Солдаты в строю разговаривали.
— Скорей бы их гнали, чертей! — Здоровенный, веснушчатый, с выпуклыми, быстро мигающими глазами Мотыга передергивал высокими костлявыми плечами, подбрасывая автомат, со свистом дышал сквозь желтые крепкие зубы. — Сделать дело — и кончено! В баню мыться… А то они пыли напустят, шерсть от них полетит, вся зараза на нас. Разве можно так близко? Подальше бы нас отвести. С дальней дистанции… Не люблю я эту скотину. Побили бы их с вертолета. А то нас поставили.
— И правильно, что поставили, — возражал ему Гаврилов, невысокий, ловкий, подтянутый. Он не выглядел усталым. Глаза его смотрели остро и зорко. Он похлопывал автомат, оглаживал вороненую сталь. Прикосновение к оружию доставляло ему удовольствие. — С вертолета их постреляют, все равно сюда свозить, в могильник. Нерационально. Правильно решило начальство. А заразы не надо бояться. Пригонят, маску надень. А после в баньку. Вечером замполит кино обещал. Я всегда говорил: машину на коня не сменяю. Меня в жокеи в спортшколу звали, а я пошел в автогонщики. В двух ралли участвовал. Мне машину жаль, технику разбитую жаль. Посмотришь, сколько здесь техники брошено, какие миллионы погибают! А по лошадям чего убиваться? Они в хозяйстве роли большой не играют. Облучились, надо их ликвидировать!
— Как можно лошадей убивать? — Вагапов. худой, болезненный, с плохо подтянутым, обвислым ремнем, с оттягивающим плечо автоматом, мучился, крутил головой, испуганно глядел на яму, на дощатый загон, на недвижный бульдозер. — Нельзя их так убивать. Их лечить надо. Куда-нибудь в лес отогнать или в поле и лечить! У нас в деревне конь заболел, ноги отнялись, вставать не мог. Мы лечили его, лекарство давали, хлеб носили. Он вылечился, опять стал бегать… Я не могу, боюсь… Зачем так с конями? И так их мало осталось!.. Боюсь!
— Ну, деревня! Лечить! — раздраженно хмыкнул Мотыга. — Нас самих лечить надо! Наглотались здесь. Да еще этих чертяк… Они, говорят, все облезли. Лысые. Кожа с них слазит… Хоть бы спецовку дали, бахилы! А то бинт какой-то на морду. Разве он пыль удержит? Товарищ прапорщик! — обратился он к проходившему командиру. — Долго нас будут мурыжить? Хоть бы сказали, какой здесь фон, какую дозу хватаем.

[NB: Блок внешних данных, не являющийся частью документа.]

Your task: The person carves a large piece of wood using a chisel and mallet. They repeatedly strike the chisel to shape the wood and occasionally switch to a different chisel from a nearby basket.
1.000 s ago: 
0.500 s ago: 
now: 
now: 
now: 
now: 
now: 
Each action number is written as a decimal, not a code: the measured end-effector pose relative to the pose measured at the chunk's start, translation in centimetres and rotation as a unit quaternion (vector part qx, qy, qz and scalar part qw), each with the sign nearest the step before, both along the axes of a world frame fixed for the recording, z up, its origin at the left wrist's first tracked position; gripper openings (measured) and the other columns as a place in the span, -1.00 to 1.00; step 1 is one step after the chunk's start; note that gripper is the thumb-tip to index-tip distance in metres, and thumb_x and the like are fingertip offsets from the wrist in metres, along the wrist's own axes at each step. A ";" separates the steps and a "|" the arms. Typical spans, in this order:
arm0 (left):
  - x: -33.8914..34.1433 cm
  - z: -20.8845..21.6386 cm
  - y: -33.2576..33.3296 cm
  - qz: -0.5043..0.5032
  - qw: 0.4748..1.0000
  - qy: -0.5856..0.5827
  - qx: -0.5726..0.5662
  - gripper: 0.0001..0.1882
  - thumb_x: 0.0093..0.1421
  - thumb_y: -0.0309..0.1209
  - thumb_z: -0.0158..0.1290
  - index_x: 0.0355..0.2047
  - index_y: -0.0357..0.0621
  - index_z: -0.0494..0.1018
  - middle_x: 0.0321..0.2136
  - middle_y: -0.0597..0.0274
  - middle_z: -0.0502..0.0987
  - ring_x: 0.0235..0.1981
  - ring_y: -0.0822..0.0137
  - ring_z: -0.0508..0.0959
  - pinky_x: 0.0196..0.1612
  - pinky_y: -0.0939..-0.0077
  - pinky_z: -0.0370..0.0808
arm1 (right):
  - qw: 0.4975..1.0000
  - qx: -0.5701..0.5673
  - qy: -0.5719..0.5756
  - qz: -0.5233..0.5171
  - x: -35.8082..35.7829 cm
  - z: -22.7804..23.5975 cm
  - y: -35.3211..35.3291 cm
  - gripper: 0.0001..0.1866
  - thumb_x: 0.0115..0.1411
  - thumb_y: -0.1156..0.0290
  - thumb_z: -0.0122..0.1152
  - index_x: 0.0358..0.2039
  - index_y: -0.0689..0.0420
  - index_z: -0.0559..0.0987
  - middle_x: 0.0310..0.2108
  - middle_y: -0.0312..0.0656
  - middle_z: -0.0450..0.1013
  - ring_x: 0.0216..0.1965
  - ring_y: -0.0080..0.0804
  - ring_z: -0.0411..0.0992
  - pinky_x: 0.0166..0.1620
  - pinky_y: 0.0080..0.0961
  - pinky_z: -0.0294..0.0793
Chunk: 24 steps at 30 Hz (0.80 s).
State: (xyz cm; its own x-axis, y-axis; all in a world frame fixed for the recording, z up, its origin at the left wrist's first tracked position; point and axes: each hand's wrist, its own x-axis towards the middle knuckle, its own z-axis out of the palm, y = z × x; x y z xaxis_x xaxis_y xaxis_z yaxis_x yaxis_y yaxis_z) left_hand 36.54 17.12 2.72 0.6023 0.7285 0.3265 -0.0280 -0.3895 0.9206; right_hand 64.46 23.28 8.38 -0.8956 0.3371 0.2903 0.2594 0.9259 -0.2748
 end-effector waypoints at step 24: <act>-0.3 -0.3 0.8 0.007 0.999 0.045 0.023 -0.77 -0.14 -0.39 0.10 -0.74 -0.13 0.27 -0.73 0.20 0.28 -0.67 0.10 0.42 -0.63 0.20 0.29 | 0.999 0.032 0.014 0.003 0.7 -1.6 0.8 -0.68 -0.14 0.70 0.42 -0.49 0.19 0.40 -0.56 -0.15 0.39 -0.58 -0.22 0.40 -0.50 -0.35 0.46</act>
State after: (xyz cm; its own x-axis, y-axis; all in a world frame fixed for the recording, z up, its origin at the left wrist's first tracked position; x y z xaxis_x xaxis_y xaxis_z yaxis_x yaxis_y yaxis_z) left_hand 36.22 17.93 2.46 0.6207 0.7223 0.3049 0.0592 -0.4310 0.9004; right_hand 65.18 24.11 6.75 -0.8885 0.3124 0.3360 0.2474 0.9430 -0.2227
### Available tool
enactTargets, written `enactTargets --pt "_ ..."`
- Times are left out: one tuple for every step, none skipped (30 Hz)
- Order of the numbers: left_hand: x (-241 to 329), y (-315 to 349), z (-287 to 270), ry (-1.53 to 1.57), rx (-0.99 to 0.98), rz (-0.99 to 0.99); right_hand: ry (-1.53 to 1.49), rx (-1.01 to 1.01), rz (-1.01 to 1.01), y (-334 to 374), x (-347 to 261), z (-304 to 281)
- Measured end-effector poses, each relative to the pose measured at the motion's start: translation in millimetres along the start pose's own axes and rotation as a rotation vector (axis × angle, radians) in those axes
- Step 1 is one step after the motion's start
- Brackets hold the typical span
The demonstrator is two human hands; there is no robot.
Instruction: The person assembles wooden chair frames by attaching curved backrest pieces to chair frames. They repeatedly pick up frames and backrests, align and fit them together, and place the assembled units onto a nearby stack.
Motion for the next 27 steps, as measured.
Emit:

Прапорщик устало, тускло взглянул на него, отвлекаясь от рации, словно пытался понять вопрос.
— Как оружие держишь?.. Вниз стволом опусти, — сказал он Мотыге. Прошел мимо, продолжая кого-то выкликать позывными: — «Ромашка», «Ромашка», я — «Василек»!.. Как слышишь меня, «Ромашка»?
На проселке, в полях, в белевшем на взгорье селе было пусто, недвижно. Ни людей, ни машин, ни животных. Даже не было в небе птиц.
Там, за горой, за лесом, невидимая, удаленная, находилась аварийная станция. Выли сирены, вспыхивали и метались мигалки. Вездеходы, покрытые листами свинца, ползали по ядовитой земле. Вертолеты проносились сквозь бледное облако, сбрасывали в кратер обугленные бетон и железо, он мерно кипел в глубине, выбрасывал в небо ядовитый смрад. И окрестные воды и земли пропитывались смертоносным дыханием.